Le jour où j’ai été traduit en français, en Algérie, même le comportement de mon dentiste a changé envers moi. Grâce à Marcel Bois, je suis devenu connu et reconnu dans la société littéraire algérienne.” Le témoignage de Tahar Ouettar, même s’il remonte à une dizaine d’années, nous montre à quel point la langue, dans la société d’intellectuels en Algérie, est déterminante dans la confection des noms, dans le montage des images et le façonnage des symboles. Ce témoignage reste crédible et réaliste jusqu’à nos jours.

L’écrivaine Ahlème Mostaghanemi est la romancière la plus lue dans le monde arabe. Ses livres sont tirés à des centaines de milliers d’exemplaires. Elle est vue comme une star dans le monde arabe au même niveau que celles de la chanson ou du cinéma. Dès qu’elle a été traduite en français, elle n’a pas attiré grande foule. Ses romans traduits en français sont passés dans le silence, en Algérie comme dans le monde francophone. Sans grand bruit ! Est-ce la faille dans les textes ? Dans le goût du lecteur ? Ou dans la visibilité médiatique ? Dès qu’un romancier arabophone est traduit en français, en Algérie, il fait, en quelque sorte, sa deuxième naissance littéraire et médiatique. Pour ne pas dire sa vraie naissance littéraire. Encore une fois, ce n’est pas le problème de la langue en elle-même ni de la qualité d’écriture (au moins chez quelques-uns) mais c’est tout un ensemble d’enjeux sociologiques et psychoculturels. Des écrivains ont quitté la langue arabe une fois qu’ils ont trouvé un accueil confortable et une reconnaissance plus créatrice en écrivant en français. Le cas de l’écrivaine Sarah Haidar est palpable. Cette dernière a commencé son parcours romanesque en arabe mais sans grand écho. La même auteure, dès qu’elle a publié son premier roman Virgules en trombe  en français, s’est trouvée bien accueillie par la presse. Par le lectorat aussi. Et pourtant, il faut le signaler, le courage exprimé dans ses romans en arabe n’est pas loin de celui écrit dans son roman en français. Certes, les journaux arabophones font, en nombre d’exemplaires, un tirage plus consistant par rapport à celui réalisé par les titres francophones. Mais le “nombre” ne fait pas “l’ombre” !
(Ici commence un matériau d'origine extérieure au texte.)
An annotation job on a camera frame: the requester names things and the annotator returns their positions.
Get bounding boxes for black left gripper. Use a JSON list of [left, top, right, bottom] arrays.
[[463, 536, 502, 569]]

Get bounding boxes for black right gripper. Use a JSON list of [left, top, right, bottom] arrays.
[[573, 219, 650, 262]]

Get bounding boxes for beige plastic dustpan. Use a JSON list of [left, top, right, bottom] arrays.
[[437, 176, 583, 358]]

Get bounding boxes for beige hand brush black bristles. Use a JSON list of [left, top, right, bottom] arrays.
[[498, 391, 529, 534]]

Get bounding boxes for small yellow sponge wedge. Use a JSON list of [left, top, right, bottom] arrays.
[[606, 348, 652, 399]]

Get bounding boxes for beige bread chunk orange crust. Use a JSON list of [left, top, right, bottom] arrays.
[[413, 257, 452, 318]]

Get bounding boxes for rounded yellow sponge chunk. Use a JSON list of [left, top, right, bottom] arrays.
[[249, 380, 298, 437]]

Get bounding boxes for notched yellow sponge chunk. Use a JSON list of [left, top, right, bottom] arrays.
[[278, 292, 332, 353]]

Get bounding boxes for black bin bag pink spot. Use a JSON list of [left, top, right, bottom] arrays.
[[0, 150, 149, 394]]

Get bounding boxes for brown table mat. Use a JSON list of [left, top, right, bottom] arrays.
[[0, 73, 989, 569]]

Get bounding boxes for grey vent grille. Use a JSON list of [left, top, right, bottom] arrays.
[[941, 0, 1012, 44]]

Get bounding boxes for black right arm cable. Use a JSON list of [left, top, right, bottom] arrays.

En Algérie, l’arabisation est généralisée dans l’éducation nationale et dans les universités, depuis déjà plus d’un quart de siècle, avec d’énormes carences enregistrées dans l’enseignement de la langue française. Dans une situation linguistique pareille, certes, en nombre, en quantité, le lectorat arabophone est plus élevé par-rapport à celui des francophones. Mais le lectorat arabophone, sans tomber dans la généralisation, a une sorte de rejet vis-à-vis du livre littéraire. Du moins une réticence. Encore une fois, et sans tomber dans la généralisation, c’est un lectorat tourné plutôt vers le livre religieux, pédagogique ou fanatique. Les deux meilleurs livres arabes vendus en Algérie, d’après des statistiques fiables et révisées, sont Tafssir el Ahlam (interprétation des songes) de Ibn Sirin (653–728) et La Tahzane (ne sois pas triste) de Aïdh Al Qarni. Ce genre de lecture nous montre la face et l’identité du lecteur arabophone dans notre pays. Le champ littéraire arabophone, à mon sens, souffre d’un manque de lectorat en conquête du plaisir. Le lectorat décontracté ! Libéré et libre dans son imaginaire.

 

Amin Zaoui

 


  • Vu: 3187

A propos du rédacteur

Amin Zaoui

Lire Tous les textes d'Amin Zaoui

 

Rédacteur


Amin Zaoui est un écrivain algérien né le 25 novembre 1956 à Bab el Assa (Algérie). il écrit chaque jeudi deux articles un en arabe dans le quotidien arabophone echorouk et en français dans le quotidien francophone liberté.

 

 

 

1984-1995 : enseignant à l’université d'Oran (département des langues étrangères)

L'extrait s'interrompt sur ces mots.